Procédure : Les prévenus ont formé un pourvoi contre l'arrêt de la chambre de l'instruction de la cour d'appel d'Aix-en-Provence, en date du 18 juillet 2017, qui a statué sur leurs demandes d'annulation de pièces de la procédure. Ils ont également soulevé une question prioritaire de constitutionnalité.

Question de droit : La question posée à la Cour de cassation est de savoir si les dispositions des articles 706-96, 171 et 802 du Code de procédure pénale, telles qu'interprétées par la jurisprudence constante de la chambre criminelle, portent atteinte aux droits et libertés garantis par la Constitution, notamment le principe d'égalité des justiciables, les droits de la défense et le droit à un recours effectif devant une juridiction.

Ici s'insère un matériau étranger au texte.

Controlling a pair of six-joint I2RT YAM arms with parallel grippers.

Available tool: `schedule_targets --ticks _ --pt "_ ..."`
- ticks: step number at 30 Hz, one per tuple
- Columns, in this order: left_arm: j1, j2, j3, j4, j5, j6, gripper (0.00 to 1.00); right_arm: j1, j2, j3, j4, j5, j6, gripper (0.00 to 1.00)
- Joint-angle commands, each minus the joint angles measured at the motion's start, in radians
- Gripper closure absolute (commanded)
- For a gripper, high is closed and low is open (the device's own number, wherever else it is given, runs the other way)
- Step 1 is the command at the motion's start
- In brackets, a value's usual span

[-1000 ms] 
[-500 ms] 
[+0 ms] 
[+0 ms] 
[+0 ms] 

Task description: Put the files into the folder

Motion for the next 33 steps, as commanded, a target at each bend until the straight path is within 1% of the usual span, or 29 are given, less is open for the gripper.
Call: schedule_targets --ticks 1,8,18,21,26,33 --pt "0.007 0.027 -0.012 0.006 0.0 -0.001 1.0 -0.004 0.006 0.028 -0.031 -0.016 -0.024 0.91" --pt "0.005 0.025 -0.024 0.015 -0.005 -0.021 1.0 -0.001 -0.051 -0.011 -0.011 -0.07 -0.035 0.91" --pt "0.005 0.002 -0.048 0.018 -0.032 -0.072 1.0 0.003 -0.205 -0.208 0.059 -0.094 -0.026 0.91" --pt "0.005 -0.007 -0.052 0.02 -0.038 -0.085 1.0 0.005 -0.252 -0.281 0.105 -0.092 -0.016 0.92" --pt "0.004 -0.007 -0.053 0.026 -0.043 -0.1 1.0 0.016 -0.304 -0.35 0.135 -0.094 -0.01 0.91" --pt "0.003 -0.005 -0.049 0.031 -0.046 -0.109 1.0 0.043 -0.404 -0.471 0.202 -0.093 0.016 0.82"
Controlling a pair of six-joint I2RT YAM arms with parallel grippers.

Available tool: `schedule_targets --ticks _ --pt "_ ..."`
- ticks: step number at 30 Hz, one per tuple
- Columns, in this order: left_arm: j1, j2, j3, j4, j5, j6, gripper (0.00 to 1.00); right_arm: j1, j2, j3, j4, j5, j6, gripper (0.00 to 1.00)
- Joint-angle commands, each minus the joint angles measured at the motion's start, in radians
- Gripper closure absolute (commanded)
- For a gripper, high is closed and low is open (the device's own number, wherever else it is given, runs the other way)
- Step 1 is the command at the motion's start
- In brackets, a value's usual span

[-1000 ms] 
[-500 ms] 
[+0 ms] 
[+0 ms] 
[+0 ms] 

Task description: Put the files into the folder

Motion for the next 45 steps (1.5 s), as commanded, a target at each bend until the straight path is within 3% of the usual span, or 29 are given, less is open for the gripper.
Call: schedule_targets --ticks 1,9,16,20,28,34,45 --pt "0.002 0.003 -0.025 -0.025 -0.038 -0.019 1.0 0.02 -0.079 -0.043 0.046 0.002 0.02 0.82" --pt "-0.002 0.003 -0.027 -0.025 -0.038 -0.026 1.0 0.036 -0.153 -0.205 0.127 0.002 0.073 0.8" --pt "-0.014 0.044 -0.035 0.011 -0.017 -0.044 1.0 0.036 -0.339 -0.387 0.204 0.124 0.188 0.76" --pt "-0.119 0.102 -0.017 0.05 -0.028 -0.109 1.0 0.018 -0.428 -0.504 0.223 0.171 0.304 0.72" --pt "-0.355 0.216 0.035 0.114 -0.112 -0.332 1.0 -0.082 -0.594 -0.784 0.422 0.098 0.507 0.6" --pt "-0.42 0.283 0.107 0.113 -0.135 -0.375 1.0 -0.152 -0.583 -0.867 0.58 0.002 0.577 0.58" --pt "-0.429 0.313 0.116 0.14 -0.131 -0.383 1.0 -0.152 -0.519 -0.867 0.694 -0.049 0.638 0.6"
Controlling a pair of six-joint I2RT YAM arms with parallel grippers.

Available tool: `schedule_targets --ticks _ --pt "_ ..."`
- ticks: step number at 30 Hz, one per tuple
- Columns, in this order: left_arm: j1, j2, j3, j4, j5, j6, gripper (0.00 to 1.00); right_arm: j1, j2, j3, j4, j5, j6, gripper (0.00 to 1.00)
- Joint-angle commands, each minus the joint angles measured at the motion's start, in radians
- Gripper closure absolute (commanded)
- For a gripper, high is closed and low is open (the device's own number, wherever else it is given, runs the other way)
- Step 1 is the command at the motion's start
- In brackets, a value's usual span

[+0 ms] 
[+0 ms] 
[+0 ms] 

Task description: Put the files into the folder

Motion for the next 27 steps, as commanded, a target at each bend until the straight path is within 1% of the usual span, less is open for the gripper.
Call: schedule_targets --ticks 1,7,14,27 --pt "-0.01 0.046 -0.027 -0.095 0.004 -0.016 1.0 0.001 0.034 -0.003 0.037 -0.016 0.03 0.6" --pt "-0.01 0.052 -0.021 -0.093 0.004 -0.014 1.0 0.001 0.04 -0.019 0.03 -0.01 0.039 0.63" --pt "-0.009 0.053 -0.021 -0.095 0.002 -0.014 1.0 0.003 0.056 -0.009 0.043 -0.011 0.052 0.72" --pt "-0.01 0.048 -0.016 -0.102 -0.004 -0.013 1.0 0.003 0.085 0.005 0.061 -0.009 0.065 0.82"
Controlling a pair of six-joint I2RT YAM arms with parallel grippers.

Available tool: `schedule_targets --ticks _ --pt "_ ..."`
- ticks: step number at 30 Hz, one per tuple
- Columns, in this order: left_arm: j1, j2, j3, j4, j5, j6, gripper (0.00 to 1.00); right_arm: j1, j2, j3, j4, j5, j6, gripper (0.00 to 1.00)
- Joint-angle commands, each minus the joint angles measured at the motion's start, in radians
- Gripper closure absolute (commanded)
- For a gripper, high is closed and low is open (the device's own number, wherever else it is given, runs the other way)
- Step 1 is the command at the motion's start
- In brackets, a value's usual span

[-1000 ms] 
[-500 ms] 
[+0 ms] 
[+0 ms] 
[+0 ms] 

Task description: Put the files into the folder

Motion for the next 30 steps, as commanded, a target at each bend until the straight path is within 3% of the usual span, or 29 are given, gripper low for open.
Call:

Décision de la cour de cassation : La Cour de cassation décide qu'il n'y a pas lieu de renvoyer la question prioritaire de constitutionnalité au Conseil constitutionnel.

Portée : La Cour de cassation estime que la question posée ne présente pas un caractère sérieux. Elle considère que les dispositions contestées, qui subordonnent la recevabilité d'un moyen de nullité lié à l'irrégularité de la mise en œuvre de sonorisations, opèrent une conciliation équilibrée entre les droits de la défense et les principes de prévention des atteintes à l'ordre public et de recherche des auteurs d'infractions en matière de criminalité organisée. La Cour souligne également que, même si le prévenu ne dispose pas d'un droit ou d'un titre sur les lieux ou véhicules objet de la mesure de sonorisation et si ses paroles ou son image n'ont pas été captées, il pourra contester la force probante des indices et des éléments de preuve retenus à charge à partir de sonorisations concernant des tiers. Enfin, la Cour estime que la différence de traitement entre les personnes justifiant d'un droit ou d'un titre sur les lieux ou véhicules et celles qui n'établissent aucune de ces circonstances est justifiée et en rapport direct avec l'objet de la loi.

Textes visés : Les articles 706-96, 171 et 802 du Code de procédure pénale.

Les articles 706-96, 171 et 802 du Code de procédure pénale.